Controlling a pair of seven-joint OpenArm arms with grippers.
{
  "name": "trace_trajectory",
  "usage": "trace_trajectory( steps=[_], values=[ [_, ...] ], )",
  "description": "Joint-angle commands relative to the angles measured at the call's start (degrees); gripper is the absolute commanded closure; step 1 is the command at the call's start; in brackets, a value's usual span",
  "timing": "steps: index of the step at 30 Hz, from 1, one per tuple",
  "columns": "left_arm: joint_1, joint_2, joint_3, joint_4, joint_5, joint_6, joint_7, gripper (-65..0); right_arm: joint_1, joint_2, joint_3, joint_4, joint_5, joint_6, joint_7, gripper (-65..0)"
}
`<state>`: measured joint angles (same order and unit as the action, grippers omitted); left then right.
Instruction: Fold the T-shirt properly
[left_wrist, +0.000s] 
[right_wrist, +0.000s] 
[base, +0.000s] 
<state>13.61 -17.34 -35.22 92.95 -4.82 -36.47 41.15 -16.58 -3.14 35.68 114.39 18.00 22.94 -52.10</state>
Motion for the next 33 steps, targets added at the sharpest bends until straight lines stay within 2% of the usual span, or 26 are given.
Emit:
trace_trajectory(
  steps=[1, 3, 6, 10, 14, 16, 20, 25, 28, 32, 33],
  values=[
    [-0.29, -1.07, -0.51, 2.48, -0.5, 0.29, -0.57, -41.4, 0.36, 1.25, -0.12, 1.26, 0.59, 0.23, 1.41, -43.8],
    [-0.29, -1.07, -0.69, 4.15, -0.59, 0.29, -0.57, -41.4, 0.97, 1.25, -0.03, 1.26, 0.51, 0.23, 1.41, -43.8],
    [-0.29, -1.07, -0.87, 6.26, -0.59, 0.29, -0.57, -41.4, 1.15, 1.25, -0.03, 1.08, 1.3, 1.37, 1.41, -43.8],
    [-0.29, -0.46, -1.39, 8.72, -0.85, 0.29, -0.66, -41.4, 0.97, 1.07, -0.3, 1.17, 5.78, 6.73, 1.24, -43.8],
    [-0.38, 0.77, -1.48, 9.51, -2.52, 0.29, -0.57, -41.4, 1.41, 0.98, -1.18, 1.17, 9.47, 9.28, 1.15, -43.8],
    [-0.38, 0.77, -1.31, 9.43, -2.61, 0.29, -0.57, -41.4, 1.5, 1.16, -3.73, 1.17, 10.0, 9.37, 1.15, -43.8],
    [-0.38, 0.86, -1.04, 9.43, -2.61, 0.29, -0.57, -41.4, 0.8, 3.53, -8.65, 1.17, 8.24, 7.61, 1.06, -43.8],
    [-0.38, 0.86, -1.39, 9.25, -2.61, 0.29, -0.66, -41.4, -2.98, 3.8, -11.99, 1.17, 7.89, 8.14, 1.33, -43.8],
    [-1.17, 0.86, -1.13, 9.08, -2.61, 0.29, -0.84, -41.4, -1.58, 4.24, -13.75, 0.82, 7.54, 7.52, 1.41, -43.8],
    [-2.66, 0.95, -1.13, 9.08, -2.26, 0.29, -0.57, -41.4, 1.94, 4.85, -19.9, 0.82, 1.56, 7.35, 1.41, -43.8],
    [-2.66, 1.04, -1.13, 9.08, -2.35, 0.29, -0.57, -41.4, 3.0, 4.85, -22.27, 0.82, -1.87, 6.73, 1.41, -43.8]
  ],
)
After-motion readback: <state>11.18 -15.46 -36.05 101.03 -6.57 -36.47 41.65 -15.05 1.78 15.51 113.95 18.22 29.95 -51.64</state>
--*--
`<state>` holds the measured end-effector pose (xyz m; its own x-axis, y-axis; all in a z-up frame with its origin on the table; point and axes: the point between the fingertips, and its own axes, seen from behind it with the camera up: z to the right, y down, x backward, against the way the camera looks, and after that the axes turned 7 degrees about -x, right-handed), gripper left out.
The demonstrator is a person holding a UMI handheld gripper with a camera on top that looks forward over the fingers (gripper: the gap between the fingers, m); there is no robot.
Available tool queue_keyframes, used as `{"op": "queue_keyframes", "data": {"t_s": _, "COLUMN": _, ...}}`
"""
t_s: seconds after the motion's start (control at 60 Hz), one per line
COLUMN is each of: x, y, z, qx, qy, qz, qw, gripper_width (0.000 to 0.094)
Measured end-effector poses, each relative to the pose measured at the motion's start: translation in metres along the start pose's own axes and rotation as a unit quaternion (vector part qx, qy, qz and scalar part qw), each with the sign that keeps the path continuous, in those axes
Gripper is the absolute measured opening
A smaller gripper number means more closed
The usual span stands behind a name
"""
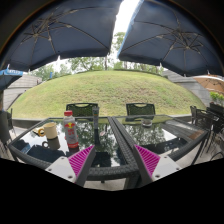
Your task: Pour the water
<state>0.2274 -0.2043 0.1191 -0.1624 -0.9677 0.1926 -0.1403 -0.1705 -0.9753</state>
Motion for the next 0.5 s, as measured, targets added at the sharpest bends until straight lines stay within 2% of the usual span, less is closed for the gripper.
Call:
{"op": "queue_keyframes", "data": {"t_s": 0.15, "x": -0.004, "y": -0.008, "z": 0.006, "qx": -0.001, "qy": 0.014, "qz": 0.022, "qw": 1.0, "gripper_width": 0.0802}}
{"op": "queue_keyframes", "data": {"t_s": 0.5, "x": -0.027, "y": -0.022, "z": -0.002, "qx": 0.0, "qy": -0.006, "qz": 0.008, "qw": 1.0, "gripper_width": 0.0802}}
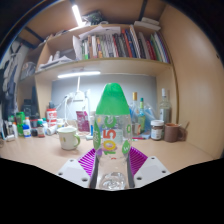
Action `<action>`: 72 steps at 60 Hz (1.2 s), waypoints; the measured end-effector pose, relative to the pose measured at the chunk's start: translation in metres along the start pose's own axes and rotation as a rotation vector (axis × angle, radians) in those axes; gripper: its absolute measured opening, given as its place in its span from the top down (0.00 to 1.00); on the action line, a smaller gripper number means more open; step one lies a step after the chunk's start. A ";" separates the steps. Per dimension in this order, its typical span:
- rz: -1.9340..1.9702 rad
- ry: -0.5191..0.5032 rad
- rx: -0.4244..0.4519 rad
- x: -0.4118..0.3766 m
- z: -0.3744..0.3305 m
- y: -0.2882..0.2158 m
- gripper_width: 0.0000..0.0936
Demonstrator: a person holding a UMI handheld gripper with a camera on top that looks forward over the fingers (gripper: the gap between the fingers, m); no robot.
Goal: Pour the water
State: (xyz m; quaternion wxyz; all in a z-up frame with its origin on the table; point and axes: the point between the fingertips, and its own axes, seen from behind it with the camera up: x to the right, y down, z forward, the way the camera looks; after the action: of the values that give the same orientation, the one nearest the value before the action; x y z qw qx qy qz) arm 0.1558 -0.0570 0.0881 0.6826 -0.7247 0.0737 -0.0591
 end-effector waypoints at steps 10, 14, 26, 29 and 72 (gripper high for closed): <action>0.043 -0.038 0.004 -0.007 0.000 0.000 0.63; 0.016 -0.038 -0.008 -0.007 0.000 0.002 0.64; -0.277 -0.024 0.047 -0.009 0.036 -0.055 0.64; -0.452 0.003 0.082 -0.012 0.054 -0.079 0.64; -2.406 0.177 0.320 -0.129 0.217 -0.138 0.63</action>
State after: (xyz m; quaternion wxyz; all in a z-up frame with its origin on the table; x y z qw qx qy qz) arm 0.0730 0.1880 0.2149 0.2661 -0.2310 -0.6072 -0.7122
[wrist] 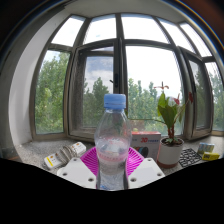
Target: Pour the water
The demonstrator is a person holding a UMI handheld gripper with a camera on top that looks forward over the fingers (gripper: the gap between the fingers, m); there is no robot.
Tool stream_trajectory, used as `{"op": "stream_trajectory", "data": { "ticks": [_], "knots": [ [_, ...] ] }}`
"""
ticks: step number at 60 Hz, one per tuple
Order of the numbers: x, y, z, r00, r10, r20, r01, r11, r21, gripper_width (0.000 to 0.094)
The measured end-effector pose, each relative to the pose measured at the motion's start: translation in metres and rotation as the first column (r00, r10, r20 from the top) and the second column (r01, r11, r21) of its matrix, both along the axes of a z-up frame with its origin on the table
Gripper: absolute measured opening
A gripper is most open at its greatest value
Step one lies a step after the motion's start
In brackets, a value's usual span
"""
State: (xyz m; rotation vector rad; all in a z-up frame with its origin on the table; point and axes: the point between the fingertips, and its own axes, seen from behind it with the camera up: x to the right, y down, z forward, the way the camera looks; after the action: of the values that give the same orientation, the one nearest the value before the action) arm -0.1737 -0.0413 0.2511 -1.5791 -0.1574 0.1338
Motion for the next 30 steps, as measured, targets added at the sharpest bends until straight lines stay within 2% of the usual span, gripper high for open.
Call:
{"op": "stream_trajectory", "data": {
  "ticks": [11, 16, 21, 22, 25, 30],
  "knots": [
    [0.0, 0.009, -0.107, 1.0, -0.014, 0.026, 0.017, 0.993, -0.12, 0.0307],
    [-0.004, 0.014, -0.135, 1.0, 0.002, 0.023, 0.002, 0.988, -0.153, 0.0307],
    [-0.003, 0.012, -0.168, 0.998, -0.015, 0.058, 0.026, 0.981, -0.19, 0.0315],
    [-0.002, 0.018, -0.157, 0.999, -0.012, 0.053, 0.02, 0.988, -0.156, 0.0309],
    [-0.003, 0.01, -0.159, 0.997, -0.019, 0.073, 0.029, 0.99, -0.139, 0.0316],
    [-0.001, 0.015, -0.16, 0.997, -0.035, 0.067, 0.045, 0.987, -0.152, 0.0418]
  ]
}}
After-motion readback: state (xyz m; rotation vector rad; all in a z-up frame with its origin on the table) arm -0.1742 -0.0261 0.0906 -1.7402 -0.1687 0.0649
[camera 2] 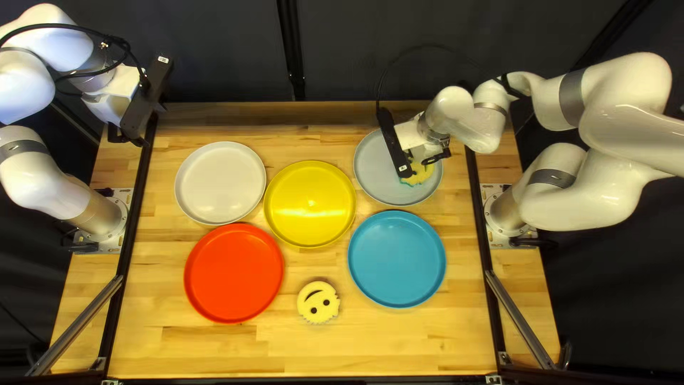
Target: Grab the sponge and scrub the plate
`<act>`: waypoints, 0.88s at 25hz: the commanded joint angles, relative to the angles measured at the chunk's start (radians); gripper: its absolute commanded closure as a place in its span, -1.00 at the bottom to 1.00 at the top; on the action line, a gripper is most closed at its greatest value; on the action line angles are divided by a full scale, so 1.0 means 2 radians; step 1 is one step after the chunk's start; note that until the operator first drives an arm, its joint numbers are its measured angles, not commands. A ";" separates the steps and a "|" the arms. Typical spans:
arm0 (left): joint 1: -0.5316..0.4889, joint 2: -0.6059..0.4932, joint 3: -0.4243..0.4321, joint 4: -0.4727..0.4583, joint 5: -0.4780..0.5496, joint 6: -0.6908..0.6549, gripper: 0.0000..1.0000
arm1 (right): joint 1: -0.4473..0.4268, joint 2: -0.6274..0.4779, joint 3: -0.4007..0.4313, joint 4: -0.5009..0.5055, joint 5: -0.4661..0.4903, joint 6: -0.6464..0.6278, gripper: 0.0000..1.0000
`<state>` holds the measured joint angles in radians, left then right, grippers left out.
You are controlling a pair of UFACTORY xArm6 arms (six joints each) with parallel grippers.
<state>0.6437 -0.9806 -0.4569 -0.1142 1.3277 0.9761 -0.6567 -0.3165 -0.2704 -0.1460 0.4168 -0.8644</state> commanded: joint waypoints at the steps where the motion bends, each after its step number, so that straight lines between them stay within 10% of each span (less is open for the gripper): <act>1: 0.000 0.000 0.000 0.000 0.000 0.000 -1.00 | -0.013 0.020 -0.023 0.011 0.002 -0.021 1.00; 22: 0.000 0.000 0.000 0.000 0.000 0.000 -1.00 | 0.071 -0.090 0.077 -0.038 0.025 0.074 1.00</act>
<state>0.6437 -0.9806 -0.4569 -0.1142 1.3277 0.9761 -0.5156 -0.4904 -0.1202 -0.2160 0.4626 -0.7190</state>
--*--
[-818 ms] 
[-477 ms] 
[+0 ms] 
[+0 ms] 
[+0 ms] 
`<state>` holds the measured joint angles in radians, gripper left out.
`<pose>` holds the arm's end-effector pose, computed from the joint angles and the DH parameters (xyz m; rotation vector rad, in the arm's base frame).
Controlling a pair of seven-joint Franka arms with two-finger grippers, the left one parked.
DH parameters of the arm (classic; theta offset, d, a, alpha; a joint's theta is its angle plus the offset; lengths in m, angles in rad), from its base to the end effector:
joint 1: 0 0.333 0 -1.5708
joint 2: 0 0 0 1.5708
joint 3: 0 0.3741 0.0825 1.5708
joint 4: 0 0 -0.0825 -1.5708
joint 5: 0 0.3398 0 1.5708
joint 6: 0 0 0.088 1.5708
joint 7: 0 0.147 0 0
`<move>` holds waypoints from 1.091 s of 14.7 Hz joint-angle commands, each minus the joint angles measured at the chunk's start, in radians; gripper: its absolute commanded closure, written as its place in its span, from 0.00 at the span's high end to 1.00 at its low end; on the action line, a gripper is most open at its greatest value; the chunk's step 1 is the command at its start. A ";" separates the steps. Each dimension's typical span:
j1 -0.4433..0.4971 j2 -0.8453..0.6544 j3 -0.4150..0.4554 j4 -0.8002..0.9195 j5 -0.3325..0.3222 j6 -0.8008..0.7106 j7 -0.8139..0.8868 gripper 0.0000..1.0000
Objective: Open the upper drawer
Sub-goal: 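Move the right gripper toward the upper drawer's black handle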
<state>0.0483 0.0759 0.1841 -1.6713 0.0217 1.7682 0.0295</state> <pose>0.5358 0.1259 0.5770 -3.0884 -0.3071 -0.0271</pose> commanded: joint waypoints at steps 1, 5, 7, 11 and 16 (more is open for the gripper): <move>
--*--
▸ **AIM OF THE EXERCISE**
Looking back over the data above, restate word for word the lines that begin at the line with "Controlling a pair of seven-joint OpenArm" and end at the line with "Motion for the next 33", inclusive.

▸ **EXERCISE OUTPUT**
Controlling a pair of seven-joint OpenArm arms with grippers.
{
  "name": "trace_trajectory",
  "usage": "trace_trajectory( steps=[_], values=[ [_, ...] ], )",
  "description": "Joint-angle commands relative to the angles measured at the call's start (degrees); gripper is the absolute commanded closure; step 1 is the command at the call's start; in brackets, a value's usual span",
  "timing": "steps: index of the step at 30 Hz, from 1, one per tuple",
  "columns": "left_arm: joint_1, joint_2, joint_3, joint_4, joint_5, joint_6, joint_7, gripper (-65..0); right_arm: joint_1, joint_2, joint_3, joint_4, joint_5, joint_6, joint_7, gripper (-65..0)"
}
`<state>`: measured joint angles (same order and unit as the action, grippers omitted); left then right.
Instruction: Fold the T-shirt properly
[left_wrist, +0.000s] 
[right_wrist, +0.000s] 
[base, +0.000s] 
<state>13.61 -17.34 -35.22 92.95 -4.82 -36.47 41.15 -16.58 -3.14 35.68 114.39 18.00 22.94 -52.10</state>
Motion for the next 33 steps, targets added at the sharpest bends until straight lines stay within 2% of the usual span, or 26 are given.

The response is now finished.